--- Work request ---
Lines from the top of the listing down to the one with "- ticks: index", inclusive, are to be copied exactly.

[[ Supplied information, beginning ]]

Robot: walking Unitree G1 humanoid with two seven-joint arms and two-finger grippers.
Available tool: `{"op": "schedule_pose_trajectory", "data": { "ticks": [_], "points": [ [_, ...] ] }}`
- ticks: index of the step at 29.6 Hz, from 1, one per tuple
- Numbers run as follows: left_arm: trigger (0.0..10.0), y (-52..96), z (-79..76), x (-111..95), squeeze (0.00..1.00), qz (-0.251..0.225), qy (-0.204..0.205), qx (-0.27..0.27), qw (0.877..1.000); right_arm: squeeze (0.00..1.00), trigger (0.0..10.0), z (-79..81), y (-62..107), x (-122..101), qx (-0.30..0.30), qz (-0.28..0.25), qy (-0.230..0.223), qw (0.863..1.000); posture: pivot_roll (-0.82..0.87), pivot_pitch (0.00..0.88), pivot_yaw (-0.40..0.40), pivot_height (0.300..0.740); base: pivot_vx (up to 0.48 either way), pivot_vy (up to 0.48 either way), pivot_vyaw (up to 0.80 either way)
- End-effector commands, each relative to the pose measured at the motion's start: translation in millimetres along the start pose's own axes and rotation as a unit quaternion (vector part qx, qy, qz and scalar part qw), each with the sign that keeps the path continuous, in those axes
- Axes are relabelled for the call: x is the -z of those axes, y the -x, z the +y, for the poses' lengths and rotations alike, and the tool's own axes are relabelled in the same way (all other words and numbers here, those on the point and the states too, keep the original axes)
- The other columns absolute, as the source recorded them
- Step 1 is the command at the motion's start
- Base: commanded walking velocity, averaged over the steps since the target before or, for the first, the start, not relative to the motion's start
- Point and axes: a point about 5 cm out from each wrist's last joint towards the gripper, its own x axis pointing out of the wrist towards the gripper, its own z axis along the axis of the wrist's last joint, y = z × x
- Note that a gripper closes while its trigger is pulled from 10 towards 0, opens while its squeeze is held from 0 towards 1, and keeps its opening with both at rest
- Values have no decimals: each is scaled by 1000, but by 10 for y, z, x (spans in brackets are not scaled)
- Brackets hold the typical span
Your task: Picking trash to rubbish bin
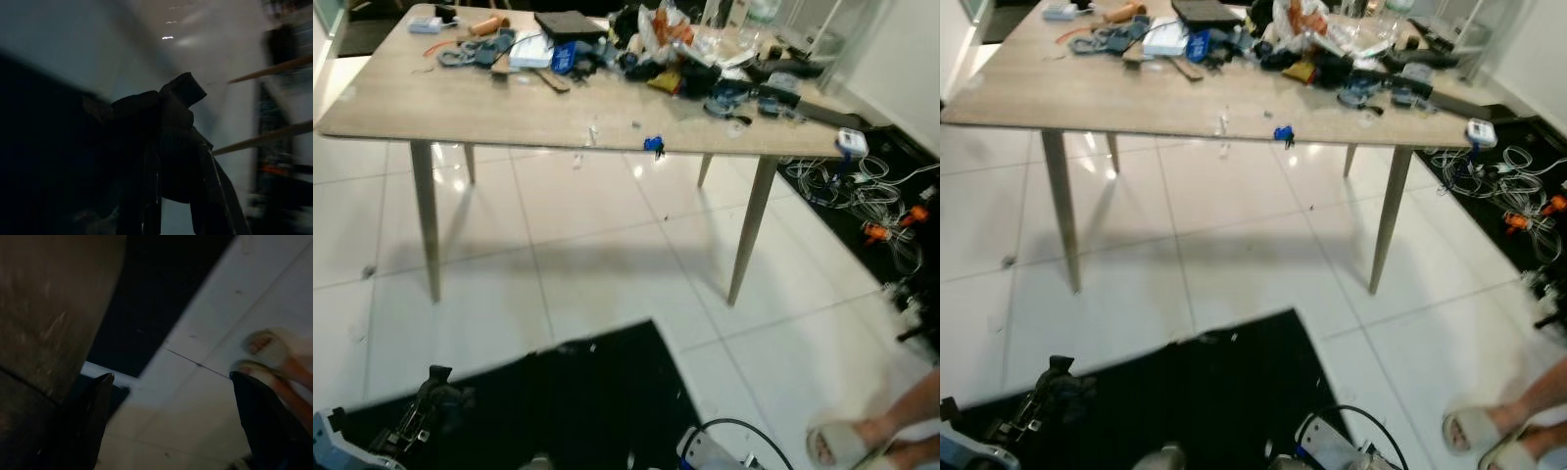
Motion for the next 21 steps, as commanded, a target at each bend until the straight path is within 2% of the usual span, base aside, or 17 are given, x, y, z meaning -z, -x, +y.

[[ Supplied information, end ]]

--- Exercise solution ---
Robot: walking Unitree G1 humanoid with two seven-joint arms and two-finger grippers.
Available tool: `{"op": "schedule_pose_trajectory", "data": { "ticks": [_], "points": [ [_, ...] ] }}`
- ticks: index of the step at 29.6 Hz, from 1, one per tuple

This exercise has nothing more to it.